Brasilia se diseñó centrándose en una especie de ave en vuelo, éxtasis supremo del arquitecto Oscar Niemayer, el punto donde creyó remontarse al infinito artístico.

Pero la ciudad es un fracaso que, en su original concepción, se ha desplomado. Los nítidos planes de Niemayer se han ido borrando frente a las cambiantes necesidades de los pobladores, que simplemente no pueden seguir metidos en una disparatada camisa de fuerza. Donde sólo se diseñaron viviendas hay ahora comercios, han proliferado tugurios, los espacios gubernamentales resultan insuficientes y para muchos diplomáticos de carrera ser destacados en Brasilia, el escaparate sin sentido, es un velado castigo.

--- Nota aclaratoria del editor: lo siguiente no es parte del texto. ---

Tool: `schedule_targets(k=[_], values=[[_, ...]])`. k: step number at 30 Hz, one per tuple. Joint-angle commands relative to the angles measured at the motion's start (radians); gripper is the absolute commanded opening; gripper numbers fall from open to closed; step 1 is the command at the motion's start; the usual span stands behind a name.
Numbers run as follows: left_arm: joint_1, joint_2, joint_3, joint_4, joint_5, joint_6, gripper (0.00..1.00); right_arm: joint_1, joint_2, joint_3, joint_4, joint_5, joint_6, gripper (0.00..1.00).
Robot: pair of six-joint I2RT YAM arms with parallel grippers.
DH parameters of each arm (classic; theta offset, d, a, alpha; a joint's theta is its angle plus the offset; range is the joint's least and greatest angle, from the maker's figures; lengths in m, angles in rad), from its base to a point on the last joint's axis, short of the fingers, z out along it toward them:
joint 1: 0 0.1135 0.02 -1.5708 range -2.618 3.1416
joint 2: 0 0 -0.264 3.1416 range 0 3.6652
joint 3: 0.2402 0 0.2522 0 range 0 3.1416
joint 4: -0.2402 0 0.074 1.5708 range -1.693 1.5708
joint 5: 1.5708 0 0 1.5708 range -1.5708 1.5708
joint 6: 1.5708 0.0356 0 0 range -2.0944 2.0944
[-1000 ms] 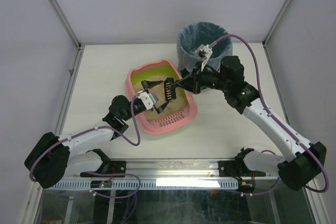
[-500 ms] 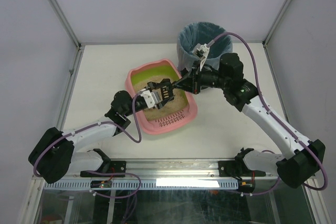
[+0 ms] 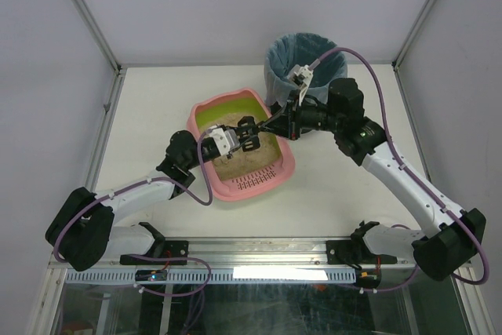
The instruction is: Clean the litter box
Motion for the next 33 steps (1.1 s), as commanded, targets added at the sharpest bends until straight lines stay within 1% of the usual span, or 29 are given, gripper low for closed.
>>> schedule_targets(k=[1, 2, 3, 4, 5, 8, 9, 10, 13, 17, 18, 19, 22, 25, 27, 33], values=[[0.008, -0.019, 0.046, 0.043, -0.019, -0.022, 0.00, -0.001, -0.019, 0.054, -0.024, 0.087, -0.019, 0.22], [0.008, -0.024, 0.044, 0.039, -0.022, -0.020, 0.00, 0.000, -0.023, 0.056, -0.033, 0.127, -0.021, 0.36], [0.009, -0.029, 0.041, 0.038, -0.026, -0.022, 0.00, 0.000, -0.028, 0.058, -0.041, 0.167, -0.020, 0.46], [0.008, -0.033, 0.040, 0.034, -0.030, -0.024, 0.00, -0.001, -0.035, 0.060, -0.047, 0.205, -0.021, 0.52], [0.009, -0.035, 0.042, 0.026, -0.034, -0.028, 0.00, -0.001, -0.041, 0.061, -0.051, 0.248, -0.016, 0.57], [0.006, -0.039, 0.053, -0.014, -0.046, -0.033, 0.00, 0.010, -0.059, 0.058, -0.045, 0.347, 0.001, 0.64], [0.007, -0.041, 0.055, -0.025, -0.055, -0.038, 0.00, 0.030, -0.064, 0.060, -0.045, 0.391, 0.002, 0.68], [0.005, -0.043, 0.056, -0.032, -0.064, -0.041, 0.00, 0.056, -0.069, 0.062, -0.047, 0.442, -0.010, 0.70], [0.003, -0.048, 0.052, -0.041, -0.103, -0.053, 0.00, 0.177, -0.075, 0.080, -0.059, 0.647, -0.051, 0.72], [-0.002, -0.053, 0.053, -0.052, -0.111, -0.058, 0.00, 0.337, -0.056, 0.099, -0.057, 0.906, -0.067, 0.72], [-0.004, -0.053, 0.053, -0.056, -0.113, -0.057, 0.00, 0.365, -0.045, 0.102, -0.057, 0.992, -0.070, 0.72], [-0.005, -0.052, 0.054, -0.058, -0.114, -0.057, 0.00, 0.391, -0.033, 0.106, -0.055, 1.045, -0.069, 0.71], [-0.009, -0.055, 0.054, -0.063, -0.116, -0.059, 0.00, 0.440, 0.001, 0.107, -0.044, 1.162, -0.066, 0.69], [-0.010, -0.065, 0.049, -0.064, -0.118, -0.061, 0.00, 0.457, 0.025, 0.103, -0.033, 1.238, -0.037, 0.64], [-0.011, -0.072, 0.044, -0.060, -0.119, -0.065, 0.00, 0.459, 0.034, 0.091, -0.019, 1.256, -0.017, 0.61], [-0.012, -0.088, 0.029, -0.045, -0.109, -0.084, 0.00, 0.459, 0.060, 0.063, 0.020, 1.210, 0.033, 0.54]])
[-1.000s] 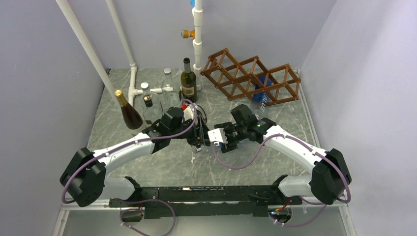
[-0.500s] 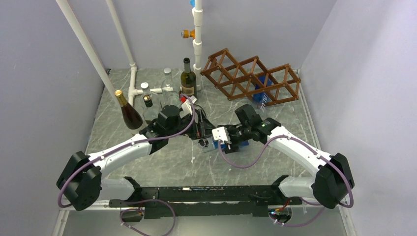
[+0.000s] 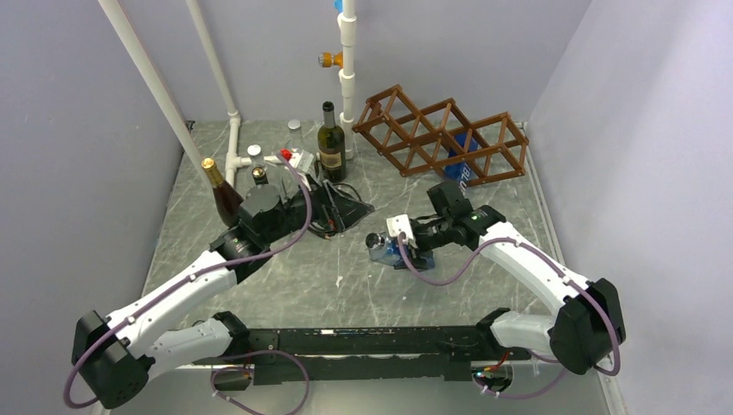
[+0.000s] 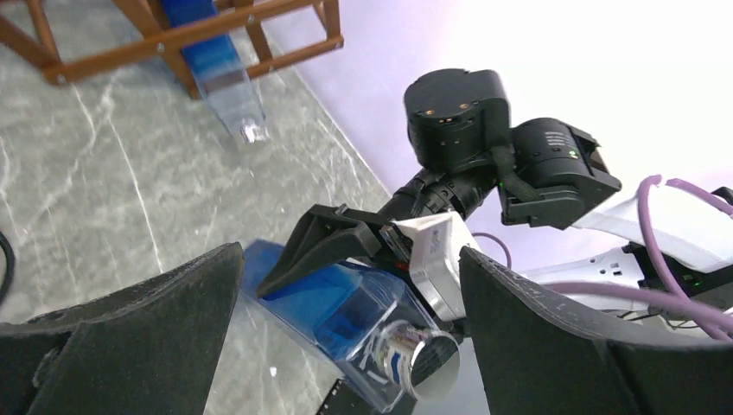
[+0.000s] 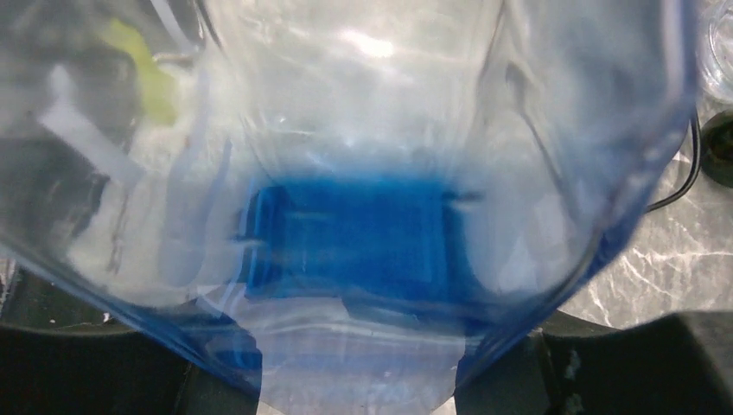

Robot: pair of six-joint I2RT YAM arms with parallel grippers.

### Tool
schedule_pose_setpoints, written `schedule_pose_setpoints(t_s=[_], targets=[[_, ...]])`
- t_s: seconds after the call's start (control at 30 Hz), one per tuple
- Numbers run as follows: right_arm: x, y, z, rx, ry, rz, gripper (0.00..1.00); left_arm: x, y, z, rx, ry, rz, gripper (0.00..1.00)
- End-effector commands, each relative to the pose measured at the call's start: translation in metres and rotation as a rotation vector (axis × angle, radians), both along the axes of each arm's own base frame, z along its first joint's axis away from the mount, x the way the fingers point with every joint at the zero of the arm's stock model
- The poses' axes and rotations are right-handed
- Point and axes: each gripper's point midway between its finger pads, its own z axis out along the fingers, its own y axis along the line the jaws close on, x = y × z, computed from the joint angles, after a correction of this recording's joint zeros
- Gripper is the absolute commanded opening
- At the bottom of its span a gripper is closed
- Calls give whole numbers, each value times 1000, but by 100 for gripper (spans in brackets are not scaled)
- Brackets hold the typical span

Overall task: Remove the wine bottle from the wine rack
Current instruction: Pick up the wine bottle from the wine rack.

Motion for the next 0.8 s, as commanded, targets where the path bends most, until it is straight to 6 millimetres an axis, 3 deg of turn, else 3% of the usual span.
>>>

¿Cómo cayó Niemayer en semejante aberración? La respuesta es muy simple: el hombre es comunista y como tal pretende regimentar la vida de sus congéneres, imponer sobre ellos modos de vida y trabajo. Lo que Niemayer hizo con el dinero de los brasileños y según las buenas lenguas para usar unas tierras propiedad de Kubitscheck, fue construir la ciudad ideal donde a cada poblador se le asigna su espacio, como en los hormigueros. Tal clase de “soluciones” eran frecuentes en las dictaduras comunistas, desarrollos que se han ido derrumbando a partir de la caída del Muro de Berlín.

Pobres unionenses: tendrán su OPAMSS

La mala noticia es que “pequeños Niemayers” abundan en todas las latitudes. Los últimos en ser amenazados con ponerlos a vivir dentro de un hormiguero, son los unionenses, los pobladores de La Unión. De acuerdo con informaciones, se estudia para luego poner en vigor, un “ordenamiento urbanístico” que asigne a cada sector de la ciudad lo que allí se puede construir y cómo se debe construir. Unas áreas se asignan a vivienda, otras a los comercios, unas terceras a industrias y así sucesivamente. N

o sabemos si luego se establecerán lineamientos de diseño, poniendo a competir el mal gusto de muchos arquitectos y de dueños de inmuebles, con el mal gusto de burócratas. A eso todavía no se ha llegado en el Gran San Salvador, paralizado por las exigencias y ocurrencias de la OPAMSS y ciertas oficinas de Concultura. Todo, se nos dice, en aras de preservar el “Centro Histórico”, preservarlo para cucarachas, termitas, tacuacines, ratas e inmundicia.

Un plan urbanístico para La Unión vendrá a ser como los zapatos que hasta hace unos cien años les ponían a las chinas para impedir que los pies les crecieran; en el preciso momento en que La Unión y gracias al puerto, puerto que es realidad por las campañas de EL DIARIO DE HOY, comienza a despegar, quieren aprisionarla. En otros términos, el Estado tiene más confianza en el criterio de burócratas que en el de los ciudadanos.